Only an exact reprint of all the data is acceptable.
Top of DATASET EXCERPT
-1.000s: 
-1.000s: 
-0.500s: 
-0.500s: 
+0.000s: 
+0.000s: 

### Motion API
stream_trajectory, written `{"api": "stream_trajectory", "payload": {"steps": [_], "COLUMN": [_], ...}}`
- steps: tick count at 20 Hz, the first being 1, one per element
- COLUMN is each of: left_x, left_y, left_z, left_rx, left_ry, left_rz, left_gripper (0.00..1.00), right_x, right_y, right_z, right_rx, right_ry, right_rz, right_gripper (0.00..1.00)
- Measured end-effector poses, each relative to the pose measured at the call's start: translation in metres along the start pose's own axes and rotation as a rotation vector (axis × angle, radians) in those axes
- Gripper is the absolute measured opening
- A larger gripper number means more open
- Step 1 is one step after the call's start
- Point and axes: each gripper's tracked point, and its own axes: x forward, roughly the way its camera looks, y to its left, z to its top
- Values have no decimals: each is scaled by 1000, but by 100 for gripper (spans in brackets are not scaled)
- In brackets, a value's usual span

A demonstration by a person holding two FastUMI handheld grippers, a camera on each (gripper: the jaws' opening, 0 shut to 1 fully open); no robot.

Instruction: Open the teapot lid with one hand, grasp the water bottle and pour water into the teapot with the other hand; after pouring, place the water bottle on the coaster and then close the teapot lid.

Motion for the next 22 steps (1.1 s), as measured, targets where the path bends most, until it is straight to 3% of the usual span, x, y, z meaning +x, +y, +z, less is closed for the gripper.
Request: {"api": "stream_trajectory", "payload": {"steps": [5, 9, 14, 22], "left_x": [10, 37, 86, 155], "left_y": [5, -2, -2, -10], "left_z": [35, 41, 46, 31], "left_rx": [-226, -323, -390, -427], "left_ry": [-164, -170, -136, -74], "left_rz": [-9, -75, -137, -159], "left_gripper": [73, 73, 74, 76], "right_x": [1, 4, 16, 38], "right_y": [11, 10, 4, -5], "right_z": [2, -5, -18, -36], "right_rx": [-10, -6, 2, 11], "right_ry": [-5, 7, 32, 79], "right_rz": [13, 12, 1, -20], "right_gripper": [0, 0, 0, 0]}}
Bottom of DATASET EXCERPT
» SOLUTION TO THIS TASK
-1.000s: 
-1.000s: 
-0.500s: 
-0.500s: 
+0.000s: 
+0.000s: 

### Motion API
stream_trajectory, written `{"api": "stream_trajectory", "payload": {"steps": [_], "COLUMN": [_], ...}}`
- steps: tick count at 20 Hz, the first being 1, one per element
- COLUMN is each of: left_x, left_y, left_z, left_rx, left_ry, left_rz, left_gripper (0.00..1.00), right_x, right_y, right_z, right_rx, right_ry, right_rz, right_gripper (0.00..1.00)
- Measured end-effector poses, each relative to the pose measured at the call's start: translation in metres along the start pose's own axes and rotation as a rotation vector (axis × angle, radians) in those axes
- Gripper is the absolute measured opening
- A larger gripper number means more open
- Step 1 is one step after the call's start
- Point and axes: each gripper's tracked point, and its own axes: x forward, roughly the way its camera looks, y to its left, z to its top
- Values have no decimals: each is scaled by 1000, but by 100 for gripper (spans in brackets are not scaled)
- In brackets, a value's usual span

A demonstration by a person holding two FastUMI handheld grippers, a camera on each (gripper: the jaws' opening, 0 shut to 1 fully open); no robot.

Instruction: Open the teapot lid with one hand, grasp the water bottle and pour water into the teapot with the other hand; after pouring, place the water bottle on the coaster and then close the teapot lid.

Motion for the next 22 steps (1.1 s), as measured, targets where the path bends most, until it is straight to 3% of the usual span, x, y, z meaning +x, +y, +z, less is closed for the gripper.
Request: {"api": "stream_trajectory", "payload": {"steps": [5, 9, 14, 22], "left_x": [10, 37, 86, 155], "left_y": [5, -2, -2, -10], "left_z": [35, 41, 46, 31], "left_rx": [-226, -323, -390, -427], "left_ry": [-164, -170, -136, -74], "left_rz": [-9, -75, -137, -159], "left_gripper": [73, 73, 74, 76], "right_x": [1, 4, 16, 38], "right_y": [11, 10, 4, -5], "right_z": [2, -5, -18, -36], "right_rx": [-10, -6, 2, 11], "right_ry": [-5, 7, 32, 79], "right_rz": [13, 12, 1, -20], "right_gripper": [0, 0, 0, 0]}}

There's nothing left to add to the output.